B-2:円軌道の幅 (30th Anniversary Remaster)
小鈴が稗田の家から譲ってもらったレコードコレクションは、店の勘定場の後ろの棚に収まった。いわゆる形見分けというやつだ。
「綺麗だな」
と、プレーヤーの上で回転する特殊デザインのカラーヴァイナルを眺めながら言ったのは、霧雨魔理沙だ。
「阿求のやつ、こういうの色々集めてたもんな……」
「本当に、かつての姿が偲ばれるわ……」
「ぐっすん……」
「およよ……」
「あんたら悪ノリがすぎるわ」
博麗霊夢は呆れかえりながら、滞納していた本を勘定場に積み上げた。
「そうは言うけどさ、生前葬なんてもんをやった以上、こっちだって何も無かったふうを装うのは無理だ。しっかりネタにしてやらないと阿求にも失礼だぜ」
「そりゃ芸人の論理なのよ……でも彼女、まだまだぴんぴんしてんでしょ。
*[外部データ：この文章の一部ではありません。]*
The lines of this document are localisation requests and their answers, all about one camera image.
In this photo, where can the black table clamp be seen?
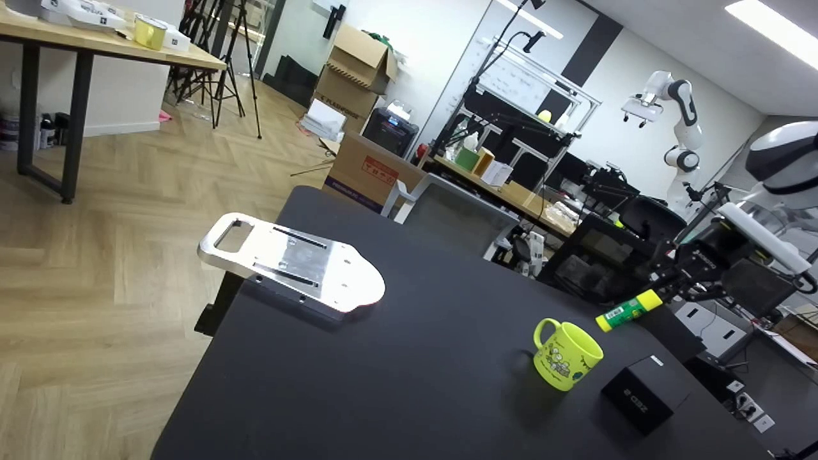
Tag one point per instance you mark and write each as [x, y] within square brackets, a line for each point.
[217, 307]

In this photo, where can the closed plain cardboard box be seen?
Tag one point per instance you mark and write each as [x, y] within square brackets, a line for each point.
[341, 92]

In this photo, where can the white power strip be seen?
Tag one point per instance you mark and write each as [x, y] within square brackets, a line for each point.
[749, 407]

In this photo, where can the cardboard box with red print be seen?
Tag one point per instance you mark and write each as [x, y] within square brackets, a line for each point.
[369, 169]

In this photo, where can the white paper stack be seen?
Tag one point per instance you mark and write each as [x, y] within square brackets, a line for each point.
[323, 122]

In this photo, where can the white clutter pile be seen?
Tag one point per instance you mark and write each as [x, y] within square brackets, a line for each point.
[84, 14]

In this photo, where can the yellow mug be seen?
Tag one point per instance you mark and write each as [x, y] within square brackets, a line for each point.
[564, 359]

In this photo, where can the black printer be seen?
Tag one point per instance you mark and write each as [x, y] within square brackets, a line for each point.
[390, 131]

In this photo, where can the black shelf rack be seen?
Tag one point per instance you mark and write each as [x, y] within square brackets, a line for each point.
[511, 128]

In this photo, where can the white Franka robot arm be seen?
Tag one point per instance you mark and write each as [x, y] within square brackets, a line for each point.
[787, 161]

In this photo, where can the green yellow glue stick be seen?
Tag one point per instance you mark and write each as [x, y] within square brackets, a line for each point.
[628, 309]

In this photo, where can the wooden table with black legs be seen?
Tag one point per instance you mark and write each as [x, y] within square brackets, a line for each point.
[102, 45]

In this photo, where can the yellow translucent container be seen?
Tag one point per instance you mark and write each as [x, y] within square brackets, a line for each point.
[146, 35]

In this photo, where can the black tripod with camera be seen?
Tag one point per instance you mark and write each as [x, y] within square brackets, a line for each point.
[704, 198]

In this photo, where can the black mesh office chair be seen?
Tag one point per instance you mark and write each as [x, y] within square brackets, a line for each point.
[596, 260]

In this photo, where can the black box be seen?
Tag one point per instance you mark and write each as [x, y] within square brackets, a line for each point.
[643, 394]

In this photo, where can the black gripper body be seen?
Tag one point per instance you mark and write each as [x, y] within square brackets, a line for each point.
[705, 260]

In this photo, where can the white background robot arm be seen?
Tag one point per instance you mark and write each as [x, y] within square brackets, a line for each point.
[681, 104]

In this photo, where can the black computer monitor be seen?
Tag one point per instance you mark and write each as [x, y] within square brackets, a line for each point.
[762, 289]

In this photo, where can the grey office chair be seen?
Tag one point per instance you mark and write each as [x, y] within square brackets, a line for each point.
[456, 215]

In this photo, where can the white cabinet box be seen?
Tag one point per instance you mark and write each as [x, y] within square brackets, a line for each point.
[705, 329]

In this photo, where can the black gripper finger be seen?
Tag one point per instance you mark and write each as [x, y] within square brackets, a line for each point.
[665, 274]
[679, 294]

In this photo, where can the open plain cardboard box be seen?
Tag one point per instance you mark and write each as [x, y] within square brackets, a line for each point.
[362, 53]
小鈴ちゃん?」
霊夢に話しかけられた小鈴は、はっとかぶりを振って、稗田阿求のつつましい生前葬の記憶――なにをどうすればいいのか、どういう気分でやったものか誰にも見当がつかなかったため、なぜか祝辞やお祝いや怪文書が送られてきたり、阿求本人と阿求の遺影による記念撮影コーナーができたり(誰一人として本人に物申せなかった事だが、「いえーい」と言いながら自分の遺影と一緒に写るのを持ちネタにするのだけはやめた方がよかったと、誰もが思っている)、それに献花ばかりがとにかく豪華になっていった事などが印象的だ――を、思考の脇に振り払った。
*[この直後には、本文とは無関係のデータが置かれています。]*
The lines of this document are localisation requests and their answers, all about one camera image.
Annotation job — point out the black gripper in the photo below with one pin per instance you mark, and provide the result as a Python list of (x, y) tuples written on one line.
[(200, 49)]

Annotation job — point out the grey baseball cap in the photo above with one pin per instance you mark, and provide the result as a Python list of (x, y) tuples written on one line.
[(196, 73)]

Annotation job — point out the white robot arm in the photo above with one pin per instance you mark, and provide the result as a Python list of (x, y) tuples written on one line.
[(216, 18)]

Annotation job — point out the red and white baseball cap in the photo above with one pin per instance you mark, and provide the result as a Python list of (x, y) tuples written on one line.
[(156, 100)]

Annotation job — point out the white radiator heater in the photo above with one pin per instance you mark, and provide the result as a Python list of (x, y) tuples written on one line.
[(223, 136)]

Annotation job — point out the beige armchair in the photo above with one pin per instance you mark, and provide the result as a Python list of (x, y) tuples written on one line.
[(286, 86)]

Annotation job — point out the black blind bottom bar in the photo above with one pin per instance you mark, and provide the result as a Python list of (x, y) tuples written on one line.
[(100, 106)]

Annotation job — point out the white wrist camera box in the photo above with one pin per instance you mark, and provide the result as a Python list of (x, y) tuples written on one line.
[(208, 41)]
「あー、まー、そうですねえ。とはいえ身の回りの整理は着々やってるみたいですよ」
「終活ってやつだな」
「気の早いことね、としか思えないわ」
「霊夢……それこそ、私らだって十代の頃からやっておくべき事だったかもしれない。あれとか、あれとか、あれな異変とか……私らなんか、阿求より寿命が短くたって、ぜんぜんおかしくなかったし、これからだってそうだぜ」
「……そういうあんたは、自分が死ぬと思いながらあれやこれやに立ち向かってたの?」
「ん? 思うわけないじゃん。ああいうのは迷った方が死ぬからな」
友人の即答を聞いて、霊夢は苦笑いしながら、ぺっと舌を出した。
「結局、根っから生真面目なのよね、阿求って」
「私たちこそ死に対して不真面目かもしれない。それを悪いとも思ってないだけだ」
魔理沙が突き放すように言った。
やがて二人の友人が出ていって、小鈴一人きりになった店内はレコードの音に満たされた。これを聴き終えたら、今日もまた御用聞きのていで彼女に会いに行ってやろう。たぶん、まだ死んではいないはずだ。